Lebih lanjut, Wenten mengingatkan bahwa Pemerintah Kota Mataram sebenarnya telah memiliki peraturan daerah yang mengatur rumah kos. Dalam aturan tersebut, rumah kos dengan jumlah kamar tertentu wajib dikenakan pajak daerah. Namun ia mempertanyakan implementasi aturan tersebut di lapangan.
“Setahu saya sudah ada perda yang mengatur rumah kos dengan jumlah kamar di atas batas tertentu wajib membayar pajak. Tapi implementasinya di mana? Sampai ada kos elite yang terang-terangan memasang informasi menerima tamu harian. Kalau menerima tamu harian, itu sudah seperti hotel. Seharusnya ada penilaian dan penetapan pajak yang jelas,” ujarnya.
Meski demikian, Wenten menegaskan pihaknya tidak mempersoalkan strategi bisnis yang dilakukan pengelola kos elite. Menurutnya, setiap pelaku usaha memiliki hak untuk mengembangkan usahanya masing-masing selama tetap mematuhi aturan yang berlaku.
“Kami tidak menyalahkan pengelola kos elite. Itu hak mereka dalam menjalankan usaha dan strategi pemasaran. Yang kami minta hanya ketegasan pemerintah terhadap aturan, terutama soal kewajiban membayar pajak,” katanya.
Ia menilai keberadaan kos elite yang menawarkan layanan serupa hotel telah berdampak terhadap tingkat hunian hotel melati. Bahkan saat pelaksanaan sejumlah kegiatan besar, sebagian hotel melati mengaku kesulitan memperoleh tamu karena banyak peserta lebih memilih menginap di kos elite.
“Contohnya saat event Pornas kemarin, banyak hotel melati yang tidak kebagian tamu. Kami berharap pada ajang Porprov NTB nanti ada perhatian dari pemerintah agar pelaku usaha hotel yang selama ini taat aturan dan berkontribusi terhadap PAD juga mendapatkan manfaat dari kegiatan yang diselenggarakan pemerintah,” ujarnya.

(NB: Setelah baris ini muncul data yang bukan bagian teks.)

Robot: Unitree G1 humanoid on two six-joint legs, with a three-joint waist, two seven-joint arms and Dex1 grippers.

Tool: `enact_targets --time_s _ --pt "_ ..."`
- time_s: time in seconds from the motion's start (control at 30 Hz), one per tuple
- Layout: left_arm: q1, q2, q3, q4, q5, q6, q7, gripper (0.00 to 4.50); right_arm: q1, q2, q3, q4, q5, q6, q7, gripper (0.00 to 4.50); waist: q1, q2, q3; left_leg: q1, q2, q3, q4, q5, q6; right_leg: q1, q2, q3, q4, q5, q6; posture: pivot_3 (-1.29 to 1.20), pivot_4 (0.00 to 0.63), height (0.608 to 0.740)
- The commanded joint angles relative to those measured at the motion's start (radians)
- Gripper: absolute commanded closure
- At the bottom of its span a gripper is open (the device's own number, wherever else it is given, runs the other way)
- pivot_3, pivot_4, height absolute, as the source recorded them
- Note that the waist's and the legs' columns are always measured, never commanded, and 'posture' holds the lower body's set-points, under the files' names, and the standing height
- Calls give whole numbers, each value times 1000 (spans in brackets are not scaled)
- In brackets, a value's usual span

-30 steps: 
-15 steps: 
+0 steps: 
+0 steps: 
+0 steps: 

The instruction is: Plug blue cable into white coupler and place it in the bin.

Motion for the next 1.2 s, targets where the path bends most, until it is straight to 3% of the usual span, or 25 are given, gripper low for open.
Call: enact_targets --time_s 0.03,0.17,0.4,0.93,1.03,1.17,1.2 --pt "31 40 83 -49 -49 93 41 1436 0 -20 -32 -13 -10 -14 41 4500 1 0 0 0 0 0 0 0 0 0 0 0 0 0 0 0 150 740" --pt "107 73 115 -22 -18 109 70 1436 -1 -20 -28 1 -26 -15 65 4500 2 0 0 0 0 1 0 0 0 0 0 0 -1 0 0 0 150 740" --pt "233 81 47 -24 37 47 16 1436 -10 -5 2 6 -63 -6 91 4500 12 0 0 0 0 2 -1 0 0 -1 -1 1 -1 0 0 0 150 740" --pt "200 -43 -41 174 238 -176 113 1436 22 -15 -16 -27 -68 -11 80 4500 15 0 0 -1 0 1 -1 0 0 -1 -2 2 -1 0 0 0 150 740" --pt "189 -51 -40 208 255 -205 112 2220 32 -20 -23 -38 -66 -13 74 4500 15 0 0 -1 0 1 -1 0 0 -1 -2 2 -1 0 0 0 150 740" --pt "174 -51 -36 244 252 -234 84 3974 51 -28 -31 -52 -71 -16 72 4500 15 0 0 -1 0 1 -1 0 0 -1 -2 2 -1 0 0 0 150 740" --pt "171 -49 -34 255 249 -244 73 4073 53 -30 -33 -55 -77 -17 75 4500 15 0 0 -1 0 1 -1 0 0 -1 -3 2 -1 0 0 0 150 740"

Di akhir pernyataannya, Wenten kembali menekankan pentingnya perlakuan yang adil terhadap seluruh pelaku usaha akomodasi di Kota Mataram. Menurutnya, pemerintah tidak boleh hanya menjadikan usaha yang telah legal dan patuh aturan sebagai sumber pendapatan daerah, sementara usaha lain yang menjalankan aktivitas serupa justru luput dari pengawasan.
“Jangan sampai kami yang sudah legal dan rutin membayar pajak terus dijadikan lumbung PAD, sementara usaha lain yang menjalankan kegiatan serupa tidak memiliki beban yang sama. Yang kami minta hanya keadilan dan penegakan aturan yang konsisten,” pungkasnya.